Skip to main content

Utilities for embedding experiments with cross-platform array support

Project description

embedding_tools

PyPI version Python 3.8+ License: MIT

Utilities for embedding experiments with cross-platform array support

embedding_tools provides a backend-agnostic interface for working with embeddings across NumPy, MLX (Apple Silicon), and PyTorch.
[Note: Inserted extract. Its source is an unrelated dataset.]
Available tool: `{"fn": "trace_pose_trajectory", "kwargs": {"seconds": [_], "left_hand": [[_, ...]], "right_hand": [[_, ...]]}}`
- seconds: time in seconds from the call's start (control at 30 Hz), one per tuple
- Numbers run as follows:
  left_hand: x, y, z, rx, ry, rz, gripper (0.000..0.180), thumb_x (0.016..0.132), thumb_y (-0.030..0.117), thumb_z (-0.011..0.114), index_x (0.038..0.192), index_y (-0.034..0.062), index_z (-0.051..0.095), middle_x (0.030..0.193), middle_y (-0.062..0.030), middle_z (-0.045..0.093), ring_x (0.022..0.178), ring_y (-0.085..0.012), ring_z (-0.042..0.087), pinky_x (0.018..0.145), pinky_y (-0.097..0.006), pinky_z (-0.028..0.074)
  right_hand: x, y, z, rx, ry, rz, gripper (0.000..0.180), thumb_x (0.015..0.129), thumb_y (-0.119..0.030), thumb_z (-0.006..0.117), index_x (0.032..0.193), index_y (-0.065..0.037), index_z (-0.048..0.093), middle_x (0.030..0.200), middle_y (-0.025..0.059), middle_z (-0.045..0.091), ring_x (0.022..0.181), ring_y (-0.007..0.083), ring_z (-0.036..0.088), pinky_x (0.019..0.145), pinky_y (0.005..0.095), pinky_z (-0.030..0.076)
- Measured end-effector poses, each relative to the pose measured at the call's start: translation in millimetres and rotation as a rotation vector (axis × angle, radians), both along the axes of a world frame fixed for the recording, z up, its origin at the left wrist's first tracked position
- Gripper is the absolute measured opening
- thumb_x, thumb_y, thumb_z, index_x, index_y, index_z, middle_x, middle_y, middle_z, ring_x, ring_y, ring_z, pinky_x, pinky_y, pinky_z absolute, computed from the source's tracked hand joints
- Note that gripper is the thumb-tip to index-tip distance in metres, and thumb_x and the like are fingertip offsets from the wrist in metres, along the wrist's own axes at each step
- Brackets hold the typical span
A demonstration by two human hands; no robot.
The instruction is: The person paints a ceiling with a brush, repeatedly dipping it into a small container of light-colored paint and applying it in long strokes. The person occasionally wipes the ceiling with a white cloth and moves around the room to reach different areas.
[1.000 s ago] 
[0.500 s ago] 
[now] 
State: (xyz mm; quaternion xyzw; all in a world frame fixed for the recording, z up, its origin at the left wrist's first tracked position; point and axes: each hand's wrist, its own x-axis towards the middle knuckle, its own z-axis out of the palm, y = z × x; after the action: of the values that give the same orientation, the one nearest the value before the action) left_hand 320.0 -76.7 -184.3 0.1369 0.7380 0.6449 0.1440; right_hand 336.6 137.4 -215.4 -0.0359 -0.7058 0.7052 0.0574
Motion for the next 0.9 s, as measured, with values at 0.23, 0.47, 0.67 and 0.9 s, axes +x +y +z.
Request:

It includes memory management, configuration versioning, and similarity search utilities optimized for machine learning research.

Features

  • 🔄 Backend Abstraction: Seamlessly switch between NumPy, MLX, and PyTorch
  • 💾 Memory Management: Track and limit memory usage with EmbeddingStore
  • 🔍 Similarity Search: Built-in cosine similarity and nearest neighbor search
  • 📦 Dimension Slicing: Efficient truncation for Matryoshka embeddings
  • 🔐 Configuration Versioning: SHA-256 hashing for reproducible experiments
  • 🍎 Apple Silicon Optimized: Native MLX support for M-series Macs

Installation

# Core (NumPy only)
pip install embedding_tools

# With MLX (Apple Silicon)
pip install embedding_tools[mlx]

# With PyTorch
pip install embedding_tools[torch]

# With JAX (GPU/TPU support)
pip install embedding_tools[jax]

# Everything
pip install embedding_tools[all]

Development Installation

To contribute or use the latest development version:

git clone https://github.com/nborwankar/embedding_tools.git
cd embedding_tools
pip install -e ".[dev]"

Quick Start

Basic Array Operations

from embedding_tools import get_backend

# Auto-detect best available backend
backend = get_backend()  # Uses MLX > JAX > PyTorch > NumPy

# Or specify explicitly
backend = get_backend('numpy')  # CPU
backend = get_backend('mlx')    # Apple Silicon GPU (fastest on Mac)
backend = get_backend('jax')    # GPU/TPU with JIT compilation
backend = get_backend('torch')  # PyTorch (CUDA/MPS/CPU)

# Create arrays
embeddings = backend.create_array([[1, 2, 3], [4, 5, 6]])

# Compute similarities
query = backend.create_array([1, 2, 3])
sims = backend.cosine_similarity(query, embeddings)

# Slice to lower dimensions (for Matryoshka embeddings)
truncated = backend.slice_last_dim(embeddings, dim=2)

Memory-Safe Embedding Storage

from embedding_tools import EmbeddingStore
import numpy as np

# Create store with memory limit
store = EmbeddingStore(backend='mlx', max_memory_gb=10.0)

# Add embeddings
embeddings_1024d = np.random.randn(10000, 1024).astype(np.float32)
store.add_embeddings(embeddings_1024d, dimension=1024)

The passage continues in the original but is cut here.